Young lawyers want to work for a firm where lawyers and business professionals represent a diverse set of political and social viewpoints. They look for a firm that embraces a culture of respect and inclusion, and that cares about quality of life. They’re thinking more about benefits — like generous parental leave, wellness plans, and mental health days.
Law firms are increasingly under a microscope. Preparing for the next generation of attorneys will require them to evolve, and there are practical steps that firm leaders can take as they work toward that end.
Learn What Drives Interest and Attachment
What do the associates you want to retain and attract want from your firm? These drivers and attributes will differ across firms, so consider surveying your associates to learn from them. The results might surprise you, but they’ll help you determine the steps you need to take to improve retention and engagement—and to build interest from top talent.
Think Beyond Compensation
Associates want a work-life balance—to work for a firm that thinks of them as a whole person, not just as a timekeeper. This means encouraging their hobbies, mental health, nutrition, and more.
With this in mind, firms should review their legacy policies. For example, they should encourage lawyers to rest, take time away from work, and fully unplug when they’re on vacation.
Foster Meaningful Relationships
The pandemic reinforced the importance of fostering meaningful relationships—both between mentors and more junior lawyers, and between peers. The connections we make at work strengthen firm culture and help us learn from one another.
Think of the minutes before a meeting when a partner tells an associate what to expect, and the minutes after when the partner shares insights on what took place. These moments are invaluable, and creating them is essential. Law firms need to encourage their partners to be intentional about one-on-one communications with associates, and to think of it as a firm-strengthening priority.

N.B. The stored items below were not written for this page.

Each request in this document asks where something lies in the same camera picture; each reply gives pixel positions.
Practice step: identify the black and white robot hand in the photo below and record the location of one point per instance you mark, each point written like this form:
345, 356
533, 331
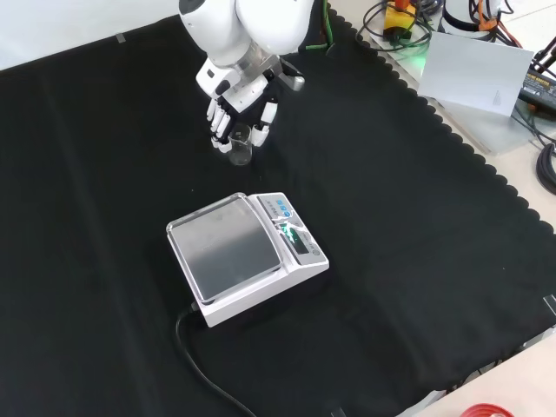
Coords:
241, 93

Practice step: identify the small clear glass beaker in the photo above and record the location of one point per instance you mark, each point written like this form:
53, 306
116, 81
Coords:
241, 156

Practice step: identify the grey tape piece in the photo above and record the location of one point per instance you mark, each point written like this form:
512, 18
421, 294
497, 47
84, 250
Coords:
337, 412
550, 304
121, 38

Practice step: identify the white electronic balance steel pan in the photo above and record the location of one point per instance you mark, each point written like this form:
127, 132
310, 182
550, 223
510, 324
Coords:
234, 252

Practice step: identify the yellow stop button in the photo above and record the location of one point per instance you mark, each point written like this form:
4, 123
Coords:
397, 21

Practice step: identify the black bench cloth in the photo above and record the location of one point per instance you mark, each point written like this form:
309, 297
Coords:
391, 217

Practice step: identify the black power adapter yellow label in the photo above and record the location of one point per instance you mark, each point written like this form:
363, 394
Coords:
538, 89

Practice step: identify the black tripod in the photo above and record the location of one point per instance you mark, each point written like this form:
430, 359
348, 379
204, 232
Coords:
545, 56

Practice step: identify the red round object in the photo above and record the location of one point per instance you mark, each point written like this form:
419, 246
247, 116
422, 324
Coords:
486, 410

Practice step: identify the grey metal base plate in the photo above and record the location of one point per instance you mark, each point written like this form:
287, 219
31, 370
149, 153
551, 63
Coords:
491, 130

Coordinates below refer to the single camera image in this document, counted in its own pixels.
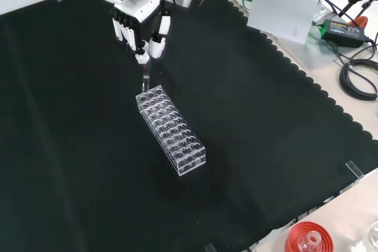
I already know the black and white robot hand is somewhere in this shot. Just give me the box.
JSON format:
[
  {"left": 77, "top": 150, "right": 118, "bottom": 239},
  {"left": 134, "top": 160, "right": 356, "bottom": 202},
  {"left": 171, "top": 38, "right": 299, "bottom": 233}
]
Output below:
[{"left": 111, "top": 0, "right": 172, "bottom": 64}]

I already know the clear glass test tube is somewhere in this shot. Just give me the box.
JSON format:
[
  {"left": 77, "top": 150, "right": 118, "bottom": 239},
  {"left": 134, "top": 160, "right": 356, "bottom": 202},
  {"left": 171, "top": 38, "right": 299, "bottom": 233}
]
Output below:
[{"left": 141, "top": 54, "right": 152, "bottom": 93}]

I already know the clear plastic test tube rack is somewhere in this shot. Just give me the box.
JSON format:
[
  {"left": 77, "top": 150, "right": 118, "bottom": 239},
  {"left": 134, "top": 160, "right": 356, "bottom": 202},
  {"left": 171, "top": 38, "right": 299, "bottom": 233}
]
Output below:
[{"left": 135, "top": 85, "right": 207, "bottom": 178}]

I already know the black bench cloth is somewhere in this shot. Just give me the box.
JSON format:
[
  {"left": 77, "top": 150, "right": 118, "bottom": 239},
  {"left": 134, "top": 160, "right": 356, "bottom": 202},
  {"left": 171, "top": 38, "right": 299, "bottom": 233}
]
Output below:
[{"left": 0, "top": 0, "right": 378, "bottom": 252}]

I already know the pale board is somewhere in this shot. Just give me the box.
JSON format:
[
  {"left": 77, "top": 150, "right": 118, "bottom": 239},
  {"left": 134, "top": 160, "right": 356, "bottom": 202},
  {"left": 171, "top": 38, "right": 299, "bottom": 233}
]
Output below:
[{"left": 246, "top": 0, "right": 322, "bottom": 45}]

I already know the black power adapter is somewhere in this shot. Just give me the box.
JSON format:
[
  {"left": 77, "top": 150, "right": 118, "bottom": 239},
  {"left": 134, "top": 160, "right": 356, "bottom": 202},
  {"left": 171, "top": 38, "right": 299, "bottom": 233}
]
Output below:
[{"left": 320, "top": 18, "right": 371, "bottom": 48}]

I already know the red ribbed funnel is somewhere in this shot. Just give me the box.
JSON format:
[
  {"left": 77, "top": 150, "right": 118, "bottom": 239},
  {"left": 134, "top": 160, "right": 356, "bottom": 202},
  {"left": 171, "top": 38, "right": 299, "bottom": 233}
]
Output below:
[{"left": 284, "top": 220, "right": 335, "bottom": 252}]

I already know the metal base plate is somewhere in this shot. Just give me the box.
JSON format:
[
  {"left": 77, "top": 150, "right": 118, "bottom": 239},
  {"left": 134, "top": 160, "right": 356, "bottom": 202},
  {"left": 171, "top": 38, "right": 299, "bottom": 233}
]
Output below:
[{"left": 226, "top": 0, "right": 343, "bottom": 71}]

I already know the coiled black cable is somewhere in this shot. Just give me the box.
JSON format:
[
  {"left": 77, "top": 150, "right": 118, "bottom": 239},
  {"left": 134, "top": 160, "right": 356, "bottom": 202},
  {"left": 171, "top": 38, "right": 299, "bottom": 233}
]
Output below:
[{"left": 338, "top": 58, "right": 378, "bottom": 101}]

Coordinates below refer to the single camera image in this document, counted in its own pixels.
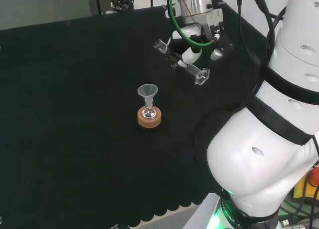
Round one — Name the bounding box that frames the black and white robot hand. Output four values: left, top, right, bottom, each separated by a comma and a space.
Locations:
171, 9, 235, 69

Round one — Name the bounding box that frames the clear glass graduated cylinder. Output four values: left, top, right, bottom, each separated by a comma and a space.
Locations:
153, 38, 211, 86

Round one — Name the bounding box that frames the clear plastic funnel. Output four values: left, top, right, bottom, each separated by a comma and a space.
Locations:
137, 84, 159, 110

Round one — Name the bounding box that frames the dark equipment rack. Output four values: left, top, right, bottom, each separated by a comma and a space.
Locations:
86, 0, 160, 15

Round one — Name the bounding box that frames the clear round-bottom flask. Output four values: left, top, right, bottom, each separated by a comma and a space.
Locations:
141, 103, 158, 120

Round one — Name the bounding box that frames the black bench cloth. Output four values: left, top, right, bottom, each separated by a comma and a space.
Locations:
0, 0, 275, 228

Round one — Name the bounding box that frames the yellow stop button box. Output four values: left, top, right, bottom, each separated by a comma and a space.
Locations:
292, 164, 319, 203

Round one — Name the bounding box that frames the pale board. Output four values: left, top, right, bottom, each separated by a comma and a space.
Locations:
109, 193, 223, 229

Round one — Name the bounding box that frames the black cable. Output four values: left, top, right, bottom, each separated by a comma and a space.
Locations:
251, 0, 287, 65
236, 0, 262, 67

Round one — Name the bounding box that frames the green cable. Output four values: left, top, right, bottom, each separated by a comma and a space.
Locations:
167, 0, 220, 47

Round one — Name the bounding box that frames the cork ring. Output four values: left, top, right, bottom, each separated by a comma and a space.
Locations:
137, 106, 162, 129

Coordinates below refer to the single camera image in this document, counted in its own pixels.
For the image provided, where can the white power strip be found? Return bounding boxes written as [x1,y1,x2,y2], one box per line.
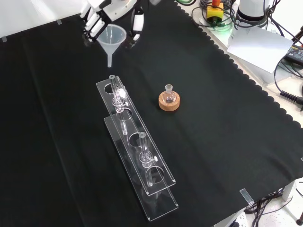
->
[226,211,249,227]

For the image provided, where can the yellow stop button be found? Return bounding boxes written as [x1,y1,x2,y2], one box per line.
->
[206,0,224,24]

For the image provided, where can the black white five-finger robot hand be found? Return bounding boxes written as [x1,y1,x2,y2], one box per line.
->
[80,0,145,47]

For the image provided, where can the black coiled cable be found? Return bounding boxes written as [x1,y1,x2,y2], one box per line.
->
[274,53,303,105]

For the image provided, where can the black cloth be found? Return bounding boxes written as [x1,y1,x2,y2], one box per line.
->
[0,0,303,227]

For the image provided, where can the clear acrylic funnel stand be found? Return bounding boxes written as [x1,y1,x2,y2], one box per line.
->
[96,75,178,222]

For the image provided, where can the small glass round-bottom flask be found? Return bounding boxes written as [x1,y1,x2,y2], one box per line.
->
[162,84,176,104]

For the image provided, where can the black cable bundle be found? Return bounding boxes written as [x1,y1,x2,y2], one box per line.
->
[243,186,294,227]

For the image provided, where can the cork ring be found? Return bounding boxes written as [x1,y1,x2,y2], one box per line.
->
[158,91,181,112]

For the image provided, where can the black power adapter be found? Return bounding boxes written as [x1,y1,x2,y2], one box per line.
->
[283,44,303,64]

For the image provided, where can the clear plastic funnel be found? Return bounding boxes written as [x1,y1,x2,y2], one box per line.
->
[97,24,127,69]

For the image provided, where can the pale board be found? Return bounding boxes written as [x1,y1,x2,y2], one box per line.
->
[226,25,294,74]

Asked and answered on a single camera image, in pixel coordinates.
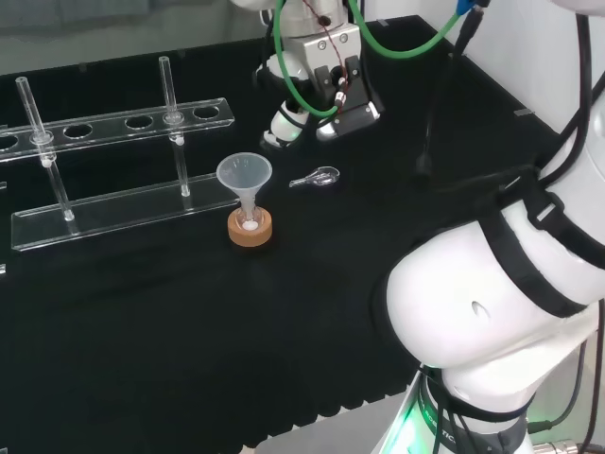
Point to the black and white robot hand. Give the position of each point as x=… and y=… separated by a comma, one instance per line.
x=352, y=111

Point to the clear plastic funnel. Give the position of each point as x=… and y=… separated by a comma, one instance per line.
x=228, y=176

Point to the glass round-bottom flask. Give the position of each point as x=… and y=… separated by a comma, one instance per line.
x=249, y=226

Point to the clear funnel stand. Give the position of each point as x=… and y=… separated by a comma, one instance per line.
x=118, y=208

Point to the black cloth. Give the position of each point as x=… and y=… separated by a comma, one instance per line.
x=142, y=331

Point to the pale board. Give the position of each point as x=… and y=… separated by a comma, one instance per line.
x=331, y=435

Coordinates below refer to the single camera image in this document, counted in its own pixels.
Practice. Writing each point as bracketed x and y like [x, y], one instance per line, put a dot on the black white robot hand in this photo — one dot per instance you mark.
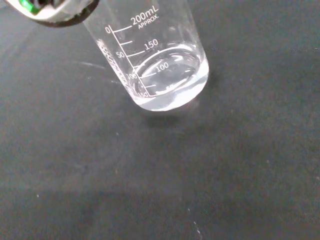
[57, 15]

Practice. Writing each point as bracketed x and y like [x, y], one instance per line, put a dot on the black bench cloth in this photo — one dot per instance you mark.
[175, 175]

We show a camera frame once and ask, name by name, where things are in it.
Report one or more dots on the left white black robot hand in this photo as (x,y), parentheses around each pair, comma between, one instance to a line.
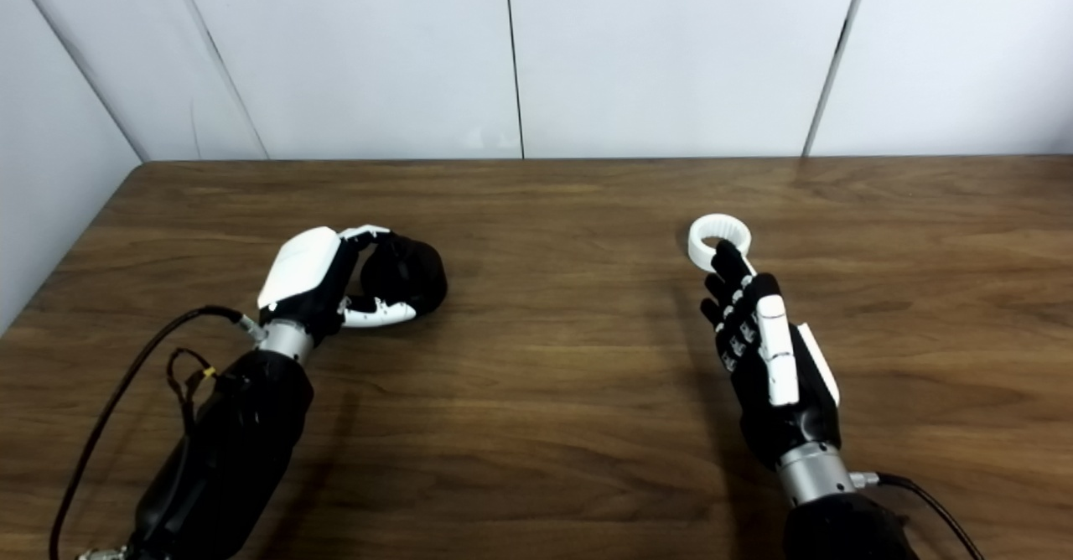
(303,271)

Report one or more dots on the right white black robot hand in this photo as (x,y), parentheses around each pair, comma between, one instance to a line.
(788,426)

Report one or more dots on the round black part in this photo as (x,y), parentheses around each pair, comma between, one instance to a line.
(406,275)

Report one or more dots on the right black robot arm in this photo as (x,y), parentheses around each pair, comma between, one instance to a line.
(842,522)

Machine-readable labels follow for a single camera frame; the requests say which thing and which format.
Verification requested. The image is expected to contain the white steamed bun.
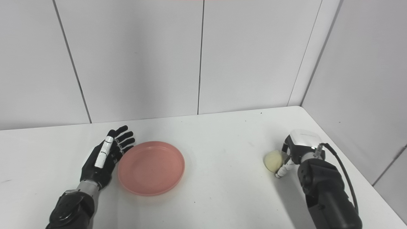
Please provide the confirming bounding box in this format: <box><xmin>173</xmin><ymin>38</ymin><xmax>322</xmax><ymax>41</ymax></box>
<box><xmin>263</xmin><ymin>150</ymin><xmax>284</xmax><ymax>173</ymax></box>

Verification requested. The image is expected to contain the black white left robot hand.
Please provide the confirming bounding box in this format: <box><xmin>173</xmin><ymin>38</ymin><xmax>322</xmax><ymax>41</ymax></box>
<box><xmin>80</xmin><ymin>125</ymin><xmax>136</xmax><ymax>191</ymax></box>

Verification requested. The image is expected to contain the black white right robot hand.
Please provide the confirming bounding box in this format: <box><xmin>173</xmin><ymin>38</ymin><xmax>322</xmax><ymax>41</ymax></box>
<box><xmin>275</xmin><ymin>129</ymin><xmax>325</xmax><ymax>178</ymax></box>

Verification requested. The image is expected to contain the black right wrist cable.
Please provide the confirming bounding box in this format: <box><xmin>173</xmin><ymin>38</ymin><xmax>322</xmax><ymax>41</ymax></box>
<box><xmin>315</xmin><ymin>142</ymin><xmax>359</xmax><ymax>213</ymax></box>

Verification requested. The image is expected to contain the pink round plate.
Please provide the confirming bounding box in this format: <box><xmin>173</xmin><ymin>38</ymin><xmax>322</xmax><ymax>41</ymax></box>
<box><xmin>117</xmin><ymin>141</ymin><xmax>186</xmax><ymax>197</ymax></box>

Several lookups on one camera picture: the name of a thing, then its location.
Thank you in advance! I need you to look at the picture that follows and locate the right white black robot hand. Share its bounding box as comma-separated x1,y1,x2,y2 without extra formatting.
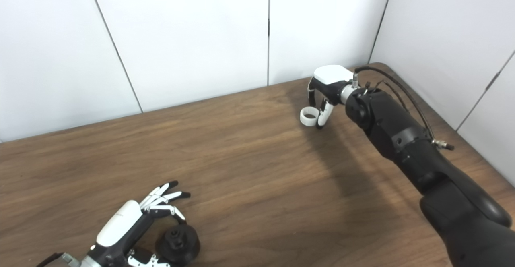
308,65,354,130

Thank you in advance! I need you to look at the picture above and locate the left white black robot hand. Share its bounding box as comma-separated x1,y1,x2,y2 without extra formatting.
87,180,192,267

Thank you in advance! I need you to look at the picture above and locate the white plastic ring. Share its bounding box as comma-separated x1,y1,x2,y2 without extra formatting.
300,107,321,128

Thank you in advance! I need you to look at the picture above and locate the round black plastic part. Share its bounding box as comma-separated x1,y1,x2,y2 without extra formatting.
155,224,201,265

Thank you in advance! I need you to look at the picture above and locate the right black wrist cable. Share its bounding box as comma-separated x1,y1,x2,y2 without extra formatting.
352,66,455,151

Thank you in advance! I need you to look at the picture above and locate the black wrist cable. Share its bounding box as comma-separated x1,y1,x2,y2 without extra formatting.
352,66,455,151
36,252,66,267

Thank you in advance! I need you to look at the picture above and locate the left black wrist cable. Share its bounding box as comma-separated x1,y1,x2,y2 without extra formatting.
36,252,66,267

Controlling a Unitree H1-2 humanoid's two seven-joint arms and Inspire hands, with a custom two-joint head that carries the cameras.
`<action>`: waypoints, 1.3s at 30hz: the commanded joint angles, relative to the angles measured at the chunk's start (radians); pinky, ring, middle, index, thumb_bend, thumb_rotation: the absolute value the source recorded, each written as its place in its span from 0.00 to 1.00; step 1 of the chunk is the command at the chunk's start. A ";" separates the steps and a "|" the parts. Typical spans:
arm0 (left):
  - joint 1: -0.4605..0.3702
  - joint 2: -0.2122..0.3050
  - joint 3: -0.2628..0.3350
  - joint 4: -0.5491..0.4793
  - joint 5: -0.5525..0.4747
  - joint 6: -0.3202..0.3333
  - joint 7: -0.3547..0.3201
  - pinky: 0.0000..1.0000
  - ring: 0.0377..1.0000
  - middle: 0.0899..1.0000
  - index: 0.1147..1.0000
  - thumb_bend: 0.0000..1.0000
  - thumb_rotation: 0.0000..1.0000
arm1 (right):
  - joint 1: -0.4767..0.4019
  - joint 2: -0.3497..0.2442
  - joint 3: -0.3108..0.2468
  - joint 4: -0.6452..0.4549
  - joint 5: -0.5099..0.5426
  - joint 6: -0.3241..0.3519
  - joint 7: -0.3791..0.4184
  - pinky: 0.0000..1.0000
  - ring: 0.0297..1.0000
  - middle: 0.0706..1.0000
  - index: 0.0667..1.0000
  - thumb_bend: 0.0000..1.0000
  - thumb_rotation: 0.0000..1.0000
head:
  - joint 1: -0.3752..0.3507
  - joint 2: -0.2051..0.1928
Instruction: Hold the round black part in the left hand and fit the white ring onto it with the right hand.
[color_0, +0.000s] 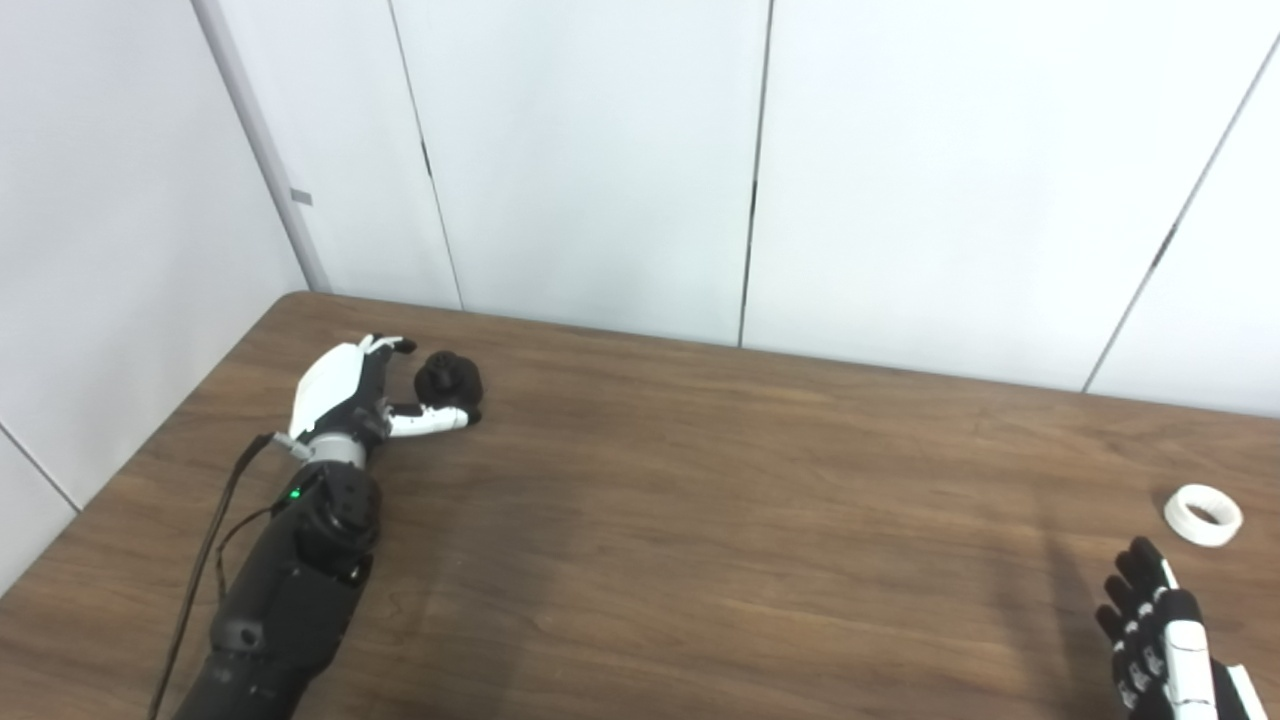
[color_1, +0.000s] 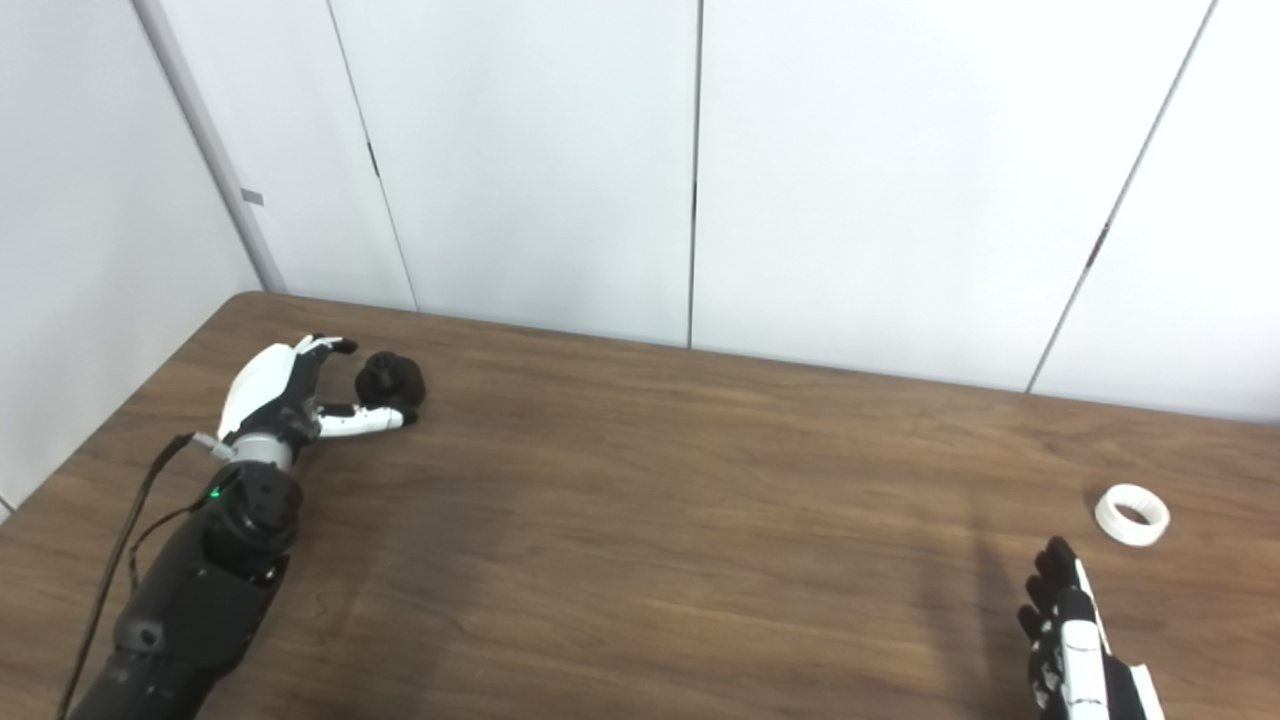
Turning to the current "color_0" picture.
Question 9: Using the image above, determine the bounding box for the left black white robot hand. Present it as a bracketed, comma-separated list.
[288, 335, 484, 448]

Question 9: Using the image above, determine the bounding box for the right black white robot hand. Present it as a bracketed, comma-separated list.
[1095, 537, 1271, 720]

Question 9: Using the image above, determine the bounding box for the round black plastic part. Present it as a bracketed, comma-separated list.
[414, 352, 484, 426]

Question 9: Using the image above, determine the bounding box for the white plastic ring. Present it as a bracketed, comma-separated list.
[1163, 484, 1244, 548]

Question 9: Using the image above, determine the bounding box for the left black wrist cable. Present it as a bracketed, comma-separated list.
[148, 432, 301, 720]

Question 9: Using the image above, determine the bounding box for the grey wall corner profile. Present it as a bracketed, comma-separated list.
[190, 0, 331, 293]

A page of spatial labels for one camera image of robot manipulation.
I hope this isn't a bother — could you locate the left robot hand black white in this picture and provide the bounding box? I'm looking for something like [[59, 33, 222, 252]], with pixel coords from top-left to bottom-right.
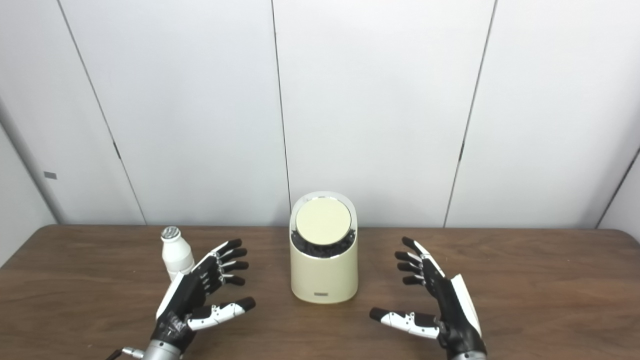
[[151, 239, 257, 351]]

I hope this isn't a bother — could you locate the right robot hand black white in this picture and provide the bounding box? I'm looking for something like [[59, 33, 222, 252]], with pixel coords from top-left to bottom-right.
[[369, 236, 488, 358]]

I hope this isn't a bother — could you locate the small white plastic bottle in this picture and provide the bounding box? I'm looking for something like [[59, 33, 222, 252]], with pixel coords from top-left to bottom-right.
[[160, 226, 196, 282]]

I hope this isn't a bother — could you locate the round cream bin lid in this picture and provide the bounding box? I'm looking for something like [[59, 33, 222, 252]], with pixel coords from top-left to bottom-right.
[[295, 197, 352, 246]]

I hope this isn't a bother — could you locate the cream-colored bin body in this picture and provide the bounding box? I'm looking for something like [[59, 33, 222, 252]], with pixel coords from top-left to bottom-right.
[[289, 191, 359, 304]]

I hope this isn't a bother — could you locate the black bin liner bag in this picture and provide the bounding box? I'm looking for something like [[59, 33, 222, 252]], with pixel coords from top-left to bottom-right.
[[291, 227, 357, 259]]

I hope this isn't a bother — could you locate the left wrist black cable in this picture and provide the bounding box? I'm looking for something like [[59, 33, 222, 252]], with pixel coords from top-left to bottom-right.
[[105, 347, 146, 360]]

Similarly, think about the countless unscheduled interactions between peer lawyers throughout a day, asking advice or chuckling at a witty observation. When recruiting entry-level attorneys, we tend to seek and attract those who are looking to make meaningful connections—and indeed, friendships—at the firm.
Understand the Feedback Process
Associates want real-time feedback, and firms that provide it will retain more associates and develop better lawyers. At Vinson & Elkins, an attorney development team facilitates this feedback as an extension of the partners’ talent agenda. Embedded into our practice groups, every team member is a certified coach and a former practicing lawyer.
The team ensures that partners provide regular feedback and have meaningful career conversations with associates. Team members also work directly with associates to help coach and guide them in their careers. While they are not a replacement for the partner/associate relationship, they can help create a more valuable feedback loop.
Improve the Firm’s Mentoring Skills
Most lawyers are not born mentors, so it’s important to help them improve their mentoring skills. We do this by holding mentoring workshops for partners and senior associates.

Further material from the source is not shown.